Mittwoch, 22. April 2026

Neuzugänge #180 - 22.04.2026

Hallöchen,

nachdem ich mich jetzt länger zurückgehalten habe mit neuen Büchern (mein SuB ist in den letzten Monaten genug angewachsen!!!), habe ich heute mal wieder von zwei Neuzugängen zu berichten.

Zunächst habe ich einen 10€-Ebook-Gutschein (mein Weihnachtsgeschenk von PocketBook - vielen Dank an der Stelle!) eingelöst, bevor er verfällt und mich für "Die Wut, die bleibt" von Mareike Fallwickl entschieden. Von der Autorin habe ich bis jetzt "Liebe Jorinde" und "Das Pen!smuseum" gelesen und beides sehr gemocht. Auf ihren feministischen Wut-Roman, der ziemlich polarisiert hat, bin ich jetzt ziemlich gespannt und werde ihn direkt lesen, nachdem ich meine aktuelle Fanatsy-Reihe beendet habe.
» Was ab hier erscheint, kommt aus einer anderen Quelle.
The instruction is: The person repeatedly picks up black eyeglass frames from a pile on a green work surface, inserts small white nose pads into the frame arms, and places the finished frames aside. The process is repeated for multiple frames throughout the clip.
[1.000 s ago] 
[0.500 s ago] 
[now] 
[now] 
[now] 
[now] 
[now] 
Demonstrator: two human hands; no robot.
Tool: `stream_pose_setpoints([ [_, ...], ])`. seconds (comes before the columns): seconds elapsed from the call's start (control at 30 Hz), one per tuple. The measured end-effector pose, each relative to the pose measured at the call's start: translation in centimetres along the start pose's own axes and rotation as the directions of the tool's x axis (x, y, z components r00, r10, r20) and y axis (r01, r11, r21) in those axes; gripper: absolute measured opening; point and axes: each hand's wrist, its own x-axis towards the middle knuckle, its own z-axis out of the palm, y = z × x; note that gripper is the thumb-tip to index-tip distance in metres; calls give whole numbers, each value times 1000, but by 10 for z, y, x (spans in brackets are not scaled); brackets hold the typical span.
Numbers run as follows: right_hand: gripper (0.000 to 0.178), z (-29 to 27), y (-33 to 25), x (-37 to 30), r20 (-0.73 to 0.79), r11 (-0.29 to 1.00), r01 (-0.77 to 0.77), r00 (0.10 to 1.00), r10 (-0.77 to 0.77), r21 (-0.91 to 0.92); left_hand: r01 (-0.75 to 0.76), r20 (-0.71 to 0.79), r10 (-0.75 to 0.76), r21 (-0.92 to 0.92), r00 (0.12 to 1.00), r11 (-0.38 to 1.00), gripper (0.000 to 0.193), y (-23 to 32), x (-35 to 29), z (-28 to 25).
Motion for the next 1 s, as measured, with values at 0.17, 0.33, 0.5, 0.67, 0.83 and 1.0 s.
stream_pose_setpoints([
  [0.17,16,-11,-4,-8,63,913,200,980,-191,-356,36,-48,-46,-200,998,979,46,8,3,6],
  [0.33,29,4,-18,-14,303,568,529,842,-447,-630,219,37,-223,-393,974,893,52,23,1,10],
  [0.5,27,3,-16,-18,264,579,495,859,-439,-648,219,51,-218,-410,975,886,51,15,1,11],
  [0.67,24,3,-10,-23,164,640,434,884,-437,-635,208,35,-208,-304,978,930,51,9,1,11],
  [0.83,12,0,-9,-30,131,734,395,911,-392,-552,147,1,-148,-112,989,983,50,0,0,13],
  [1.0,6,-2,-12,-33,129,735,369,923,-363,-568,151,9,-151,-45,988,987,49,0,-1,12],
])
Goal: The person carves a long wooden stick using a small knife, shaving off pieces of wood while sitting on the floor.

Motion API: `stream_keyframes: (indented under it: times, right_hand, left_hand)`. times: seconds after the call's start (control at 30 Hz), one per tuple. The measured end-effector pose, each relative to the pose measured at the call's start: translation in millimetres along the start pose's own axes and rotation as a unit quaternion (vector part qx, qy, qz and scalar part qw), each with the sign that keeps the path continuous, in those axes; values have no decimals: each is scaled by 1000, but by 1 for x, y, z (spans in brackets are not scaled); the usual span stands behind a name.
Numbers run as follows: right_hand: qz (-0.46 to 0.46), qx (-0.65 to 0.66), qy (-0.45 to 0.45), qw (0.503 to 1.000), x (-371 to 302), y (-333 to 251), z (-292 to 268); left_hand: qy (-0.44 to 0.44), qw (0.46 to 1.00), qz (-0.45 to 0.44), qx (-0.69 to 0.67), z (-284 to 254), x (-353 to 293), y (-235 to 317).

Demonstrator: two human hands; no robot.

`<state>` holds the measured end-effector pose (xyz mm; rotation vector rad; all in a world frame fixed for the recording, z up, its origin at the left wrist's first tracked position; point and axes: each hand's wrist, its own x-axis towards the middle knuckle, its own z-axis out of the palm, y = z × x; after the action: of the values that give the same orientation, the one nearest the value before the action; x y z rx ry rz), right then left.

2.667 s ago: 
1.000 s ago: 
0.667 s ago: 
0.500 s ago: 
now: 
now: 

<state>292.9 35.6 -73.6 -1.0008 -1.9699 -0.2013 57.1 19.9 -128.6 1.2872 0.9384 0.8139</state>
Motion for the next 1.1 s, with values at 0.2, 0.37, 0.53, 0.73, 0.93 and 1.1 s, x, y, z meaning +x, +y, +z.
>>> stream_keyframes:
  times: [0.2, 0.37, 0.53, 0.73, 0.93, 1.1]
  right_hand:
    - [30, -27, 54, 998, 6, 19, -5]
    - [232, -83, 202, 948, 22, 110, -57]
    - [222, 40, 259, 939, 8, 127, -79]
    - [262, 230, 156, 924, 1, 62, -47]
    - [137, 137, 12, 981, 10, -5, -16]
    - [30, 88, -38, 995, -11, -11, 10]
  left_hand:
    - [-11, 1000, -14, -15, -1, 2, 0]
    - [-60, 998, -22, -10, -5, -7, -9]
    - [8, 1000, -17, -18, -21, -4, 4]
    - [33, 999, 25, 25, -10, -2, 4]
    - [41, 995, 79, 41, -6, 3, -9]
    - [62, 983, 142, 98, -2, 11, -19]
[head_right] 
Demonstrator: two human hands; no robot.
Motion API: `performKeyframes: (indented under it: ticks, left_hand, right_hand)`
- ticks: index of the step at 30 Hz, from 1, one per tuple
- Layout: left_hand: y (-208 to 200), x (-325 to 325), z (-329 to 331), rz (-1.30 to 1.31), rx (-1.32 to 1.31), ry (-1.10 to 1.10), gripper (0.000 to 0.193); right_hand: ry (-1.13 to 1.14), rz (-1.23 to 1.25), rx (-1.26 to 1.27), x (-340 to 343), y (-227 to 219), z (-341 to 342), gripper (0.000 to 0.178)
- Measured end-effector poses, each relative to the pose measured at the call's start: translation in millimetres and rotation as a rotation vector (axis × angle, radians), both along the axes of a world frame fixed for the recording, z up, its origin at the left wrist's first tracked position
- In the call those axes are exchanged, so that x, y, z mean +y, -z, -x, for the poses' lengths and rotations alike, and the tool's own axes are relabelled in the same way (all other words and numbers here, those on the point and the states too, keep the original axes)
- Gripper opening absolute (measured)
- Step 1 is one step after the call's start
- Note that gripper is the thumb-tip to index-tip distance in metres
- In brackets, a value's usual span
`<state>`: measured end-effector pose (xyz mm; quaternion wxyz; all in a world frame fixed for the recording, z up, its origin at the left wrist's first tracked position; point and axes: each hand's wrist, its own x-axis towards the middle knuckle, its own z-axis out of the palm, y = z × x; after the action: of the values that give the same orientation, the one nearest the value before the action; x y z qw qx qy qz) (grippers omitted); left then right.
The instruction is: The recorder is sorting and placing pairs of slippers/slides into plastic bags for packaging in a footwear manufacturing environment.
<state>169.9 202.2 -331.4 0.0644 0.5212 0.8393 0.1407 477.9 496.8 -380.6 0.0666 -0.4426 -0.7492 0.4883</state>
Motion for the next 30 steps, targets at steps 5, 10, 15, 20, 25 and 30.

Außerdem neu eingezogen ist "Swept Away" von Beath O´Leary, welches ich von NetGalley als Hörbuch erhalten habe. Ich habe davor noch nie ein Hörbuch über NetGalley angefragt, da ich meine Hörstunden bei Bookbeat für den Monat aber schon aufgebraucht habe, wollte ich das jetzt auch mal ausprobieren. Der Titel hat sich dann direkt angeboten. Denn bis jetzt hat mir ebenfalls alles von der Autorin sehr gut gefallen. Besonders "Time to Love" konnte mich 2023 verzaubern. In Beth O´Learys neusten Geschichte geht es um zwei Personen, die auf einem Segelboot abgetrieben werden. Ich freue mich schon sehr darauf, es zu hören!

Was ist zuletzt bei Euch eingezogen?